By News Wires (text)
REUTERS - Senior members of Tuareg-led Malian
rebel group MNLA have ditched a week-old pact with al Qaeda-linked
Islamists to turn the desert north of the West African country into an
Islamic state, saying it was against their secular principles.
The separatist MNLA, which wants an independent state it calls
Azawad, seized the north of Mali in early April with the backing of
local Islamist group Ansar Dine, whose goal is to impose sharia, Islamic
law, across all of Mali.
“The political wing, the executive wing of the MNLA, faced with the
intransigence of Ansar Dine on applying sharia in Azawad and in line
with its resolutely secular stance, denounce the accord with this
organisation and declare all its dispositions null and void,” said a
statement issued by Hama Ag Mahmoud, a senior MNLA figure.

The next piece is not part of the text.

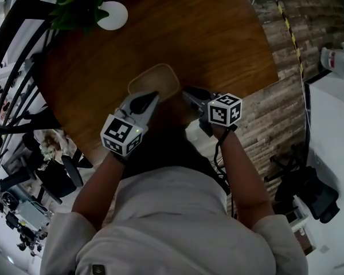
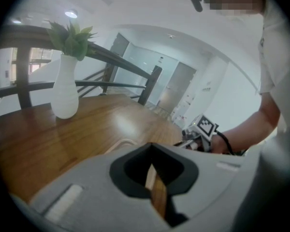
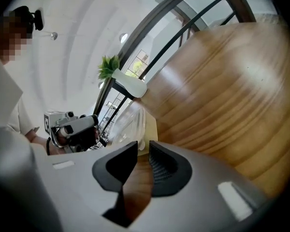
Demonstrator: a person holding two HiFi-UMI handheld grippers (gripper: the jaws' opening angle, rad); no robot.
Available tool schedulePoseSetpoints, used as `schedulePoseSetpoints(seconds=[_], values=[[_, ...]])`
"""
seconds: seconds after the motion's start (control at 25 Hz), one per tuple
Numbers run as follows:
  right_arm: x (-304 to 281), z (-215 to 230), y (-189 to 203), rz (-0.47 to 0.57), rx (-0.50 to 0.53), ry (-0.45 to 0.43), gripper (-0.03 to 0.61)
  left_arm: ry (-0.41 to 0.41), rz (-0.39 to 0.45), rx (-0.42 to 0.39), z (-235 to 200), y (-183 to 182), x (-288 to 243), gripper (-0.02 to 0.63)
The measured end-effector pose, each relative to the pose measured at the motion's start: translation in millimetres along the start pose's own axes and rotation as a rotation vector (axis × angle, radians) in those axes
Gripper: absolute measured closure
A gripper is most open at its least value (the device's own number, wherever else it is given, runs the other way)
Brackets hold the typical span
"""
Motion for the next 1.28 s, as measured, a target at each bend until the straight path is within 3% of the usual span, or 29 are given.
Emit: schedulePoseSetpoints(seconds=[0.72,1.28], values=[[-7.7,5.4,-1.0,-0.006,-0.023,-0.040,0.561,0.004,-0.008,0.020,-7.2,3.9,-4.2,0.611],[12.9,-24.1,3.3,0.031,0.039,-0.065,0.571,-0.028,0.030,0.036,15.8,9.6,11.9,0.611]])
Point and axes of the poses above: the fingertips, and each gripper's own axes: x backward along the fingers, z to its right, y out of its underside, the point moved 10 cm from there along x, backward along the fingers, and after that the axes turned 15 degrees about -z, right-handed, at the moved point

The emailed statement said it was issued in the name of the MNLA as a
whole but it was not immediately possible to verify whether this was
now the official stance of the rebel group. The dea was also denounced
in a separate statement by Magdi Ag Bohada, another senior member of its
political wing.
The MNLA and Ansar Dine had reached an often tense accommodation
carving up control of key regional centres such as Gao, Kidal and the
ancient trading city of Timbuktu.
Locals who for centuries have practised a moderate form of Islam have
protested against efforts by Ansar Dine to enforce a strict dress code
and to impose sharia punishments on those found drinking alcohol or
watching television.
Ansar Dine’s ties to local al Qaeda agents who have been responsible
for a series of kidnappings of Westerners in the region have raised
wider fears of the emergence of a new “rogue state” acting as a safe
haven for terrorist activity.
The MNLA’s declaration of Azawad independence has been ignored
internationally – although before the tie-up with Ansar Dine, countries
such as France recognised a need for dialogue on some of their
grievances against the southern capital in Bamako.
Even there, Mali’s body politic remains in confusion more than two
months after a March 22 coup. Caretaker civilian president Dioncounda
Traore was physically attacked by protesters in his palace last month
and is recovering in France. He has not said when he is due to return.